Stark has helped companies big and small think about how they can publicly address abortion restrictions and support their workforce.
Don’t Ban Equality encourages member companies to recognize the impact of abortion restrictions on their workforce, to speak out when it comes to state and federal reproductive health policies, and to be strategic with their political giving and lobbying.
“With the stroke of a pen, corporations can mitigate the harms of extreme social policy,” Stark said.
According to Alpern, there are many ways for companies to offer contraceptive and abortion care to employees, but most companies don’t offer enough reproductive health benefits.
“For example, many companies don’t cover vasectomies. These care options give employees greater control over their reproductive lives, and their value cannot be underestimated,” said Alpern.
A survey by the nonpartisan public opinion research firm Perry Undem found that most workers — regardless of gender, age, race and ethnicity — would be discouraged from taking jobs in states that prohibit abortion, such as SB 8 in Texas.
Most employed adults would prefer to live in a state where abortion is legal and accessible, Alpern says.
“State lawmakers need to think hard about whether they want to be the next Texas or whether they want to pass the social policies that the workforce actually wants,” Alpern said.
Corporate political donations can also impact state policy. The companies will occasionally offer expanded health benefits to employees, but will donate to politicians who advocate for abortion restrictions, Stark says.

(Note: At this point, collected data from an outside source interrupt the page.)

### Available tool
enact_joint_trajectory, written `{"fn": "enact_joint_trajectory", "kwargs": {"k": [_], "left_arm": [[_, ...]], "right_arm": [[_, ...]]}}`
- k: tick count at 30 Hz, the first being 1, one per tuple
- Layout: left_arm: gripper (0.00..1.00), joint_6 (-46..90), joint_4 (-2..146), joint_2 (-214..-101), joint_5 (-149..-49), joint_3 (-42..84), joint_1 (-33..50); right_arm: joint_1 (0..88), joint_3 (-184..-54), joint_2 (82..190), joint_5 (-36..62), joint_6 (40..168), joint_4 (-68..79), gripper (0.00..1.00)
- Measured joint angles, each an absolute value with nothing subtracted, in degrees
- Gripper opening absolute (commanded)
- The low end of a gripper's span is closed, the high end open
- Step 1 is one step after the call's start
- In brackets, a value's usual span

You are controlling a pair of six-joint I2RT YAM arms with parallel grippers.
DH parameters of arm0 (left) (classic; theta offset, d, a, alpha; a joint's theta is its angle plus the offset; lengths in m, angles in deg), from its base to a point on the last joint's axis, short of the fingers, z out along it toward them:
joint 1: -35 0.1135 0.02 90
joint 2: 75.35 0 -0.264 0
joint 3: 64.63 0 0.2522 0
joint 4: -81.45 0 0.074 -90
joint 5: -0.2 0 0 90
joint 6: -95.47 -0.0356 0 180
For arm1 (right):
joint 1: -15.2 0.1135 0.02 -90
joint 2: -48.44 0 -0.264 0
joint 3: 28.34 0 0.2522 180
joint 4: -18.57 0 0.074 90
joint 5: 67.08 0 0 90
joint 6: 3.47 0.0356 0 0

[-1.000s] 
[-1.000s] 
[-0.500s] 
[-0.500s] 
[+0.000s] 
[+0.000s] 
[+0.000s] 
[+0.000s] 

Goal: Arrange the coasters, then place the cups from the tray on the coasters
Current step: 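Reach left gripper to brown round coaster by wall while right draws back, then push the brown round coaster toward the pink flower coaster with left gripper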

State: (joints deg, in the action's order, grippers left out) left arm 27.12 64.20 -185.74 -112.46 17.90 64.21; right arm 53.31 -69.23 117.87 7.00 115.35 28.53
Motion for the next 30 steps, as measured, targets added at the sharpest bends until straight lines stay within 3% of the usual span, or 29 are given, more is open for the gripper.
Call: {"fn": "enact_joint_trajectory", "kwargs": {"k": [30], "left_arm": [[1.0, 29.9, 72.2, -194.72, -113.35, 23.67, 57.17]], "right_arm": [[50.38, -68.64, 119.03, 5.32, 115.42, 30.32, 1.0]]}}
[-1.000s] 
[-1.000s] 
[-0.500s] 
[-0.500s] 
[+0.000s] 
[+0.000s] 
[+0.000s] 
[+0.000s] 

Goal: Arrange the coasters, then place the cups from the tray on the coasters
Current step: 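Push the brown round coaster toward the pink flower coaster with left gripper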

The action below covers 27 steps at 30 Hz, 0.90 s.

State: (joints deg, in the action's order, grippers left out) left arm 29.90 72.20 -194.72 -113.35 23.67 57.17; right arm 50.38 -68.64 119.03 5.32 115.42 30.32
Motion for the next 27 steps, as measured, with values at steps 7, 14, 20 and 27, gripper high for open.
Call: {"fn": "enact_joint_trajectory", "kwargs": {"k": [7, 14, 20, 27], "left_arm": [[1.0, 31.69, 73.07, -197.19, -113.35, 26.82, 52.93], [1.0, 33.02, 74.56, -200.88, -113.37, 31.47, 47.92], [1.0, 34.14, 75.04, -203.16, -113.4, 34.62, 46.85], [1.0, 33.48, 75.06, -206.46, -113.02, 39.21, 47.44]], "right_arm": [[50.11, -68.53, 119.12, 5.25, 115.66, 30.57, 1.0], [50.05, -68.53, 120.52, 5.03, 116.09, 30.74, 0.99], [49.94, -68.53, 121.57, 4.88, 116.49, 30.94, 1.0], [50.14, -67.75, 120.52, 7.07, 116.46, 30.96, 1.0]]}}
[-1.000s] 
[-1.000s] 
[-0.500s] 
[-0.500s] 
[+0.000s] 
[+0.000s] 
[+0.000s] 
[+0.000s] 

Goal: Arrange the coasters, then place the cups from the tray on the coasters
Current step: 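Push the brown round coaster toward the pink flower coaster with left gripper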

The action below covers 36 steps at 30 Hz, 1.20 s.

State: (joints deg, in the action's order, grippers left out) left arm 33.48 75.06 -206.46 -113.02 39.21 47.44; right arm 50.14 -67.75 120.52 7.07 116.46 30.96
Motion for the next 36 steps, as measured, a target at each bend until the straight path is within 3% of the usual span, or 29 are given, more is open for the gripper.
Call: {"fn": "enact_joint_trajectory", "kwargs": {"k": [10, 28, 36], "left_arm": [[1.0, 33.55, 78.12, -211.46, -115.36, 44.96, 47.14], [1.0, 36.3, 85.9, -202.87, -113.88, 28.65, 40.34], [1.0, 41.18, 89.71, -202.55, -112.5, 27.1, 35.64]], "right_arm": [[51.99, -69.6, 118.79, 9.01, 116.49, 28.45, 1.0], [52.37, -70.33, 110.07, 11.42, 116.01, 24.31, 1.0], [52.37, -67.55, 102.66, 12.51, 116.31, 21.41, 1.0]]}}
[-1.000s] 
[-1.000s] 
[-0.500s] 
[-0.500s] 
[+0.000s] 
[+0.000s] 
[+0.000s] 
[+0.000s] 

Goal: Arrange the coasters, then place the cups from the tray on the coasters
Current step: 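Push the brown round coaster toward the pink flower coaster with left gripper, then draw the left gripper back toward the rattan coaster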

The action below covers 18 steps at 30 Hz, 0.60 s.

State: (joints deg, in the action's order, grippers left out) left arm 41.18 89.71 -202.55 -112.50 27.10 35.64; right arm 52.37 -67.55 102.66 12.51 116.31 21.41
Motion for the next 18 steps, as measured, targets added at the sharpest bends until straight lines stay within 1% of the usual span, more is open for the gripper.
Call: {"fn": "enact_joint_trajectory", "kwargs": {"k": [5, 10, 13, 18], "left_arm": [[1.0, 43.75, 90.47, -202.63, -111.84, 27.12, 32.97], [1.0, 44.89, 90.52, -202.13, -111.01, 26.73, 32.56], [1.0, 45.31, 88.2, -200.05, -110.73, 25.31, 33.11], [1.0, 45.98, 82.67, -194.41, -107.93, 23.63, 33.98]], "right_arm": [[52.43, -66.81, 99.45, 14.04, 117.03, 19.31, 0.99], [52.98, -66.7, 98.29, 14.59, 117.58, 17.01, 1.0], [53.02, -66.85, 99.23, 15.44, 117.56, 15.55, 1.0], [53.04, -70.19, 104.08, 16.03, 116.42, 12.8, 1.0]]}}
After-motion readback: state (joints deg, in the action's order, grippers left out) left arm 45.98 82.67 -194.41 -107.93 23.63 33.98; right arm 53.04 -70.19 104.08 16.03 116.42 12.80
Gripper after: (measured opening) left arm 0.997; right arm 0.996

“Companies reluctant to make public statements can always drop a penny to quietly convey to lawmakers abortion restrictions weaken the business environment in their state and make it a less attractive place to do business,” said Alpern.
Several companies are expanding their reproductive health care benefits and speaking out publicly against some of the sweeping abortion restrictions taking effect across the country. Through these actions, along with political donations, companies can send a message to lawmakers that abortion restrictions weaken the business environment in their state.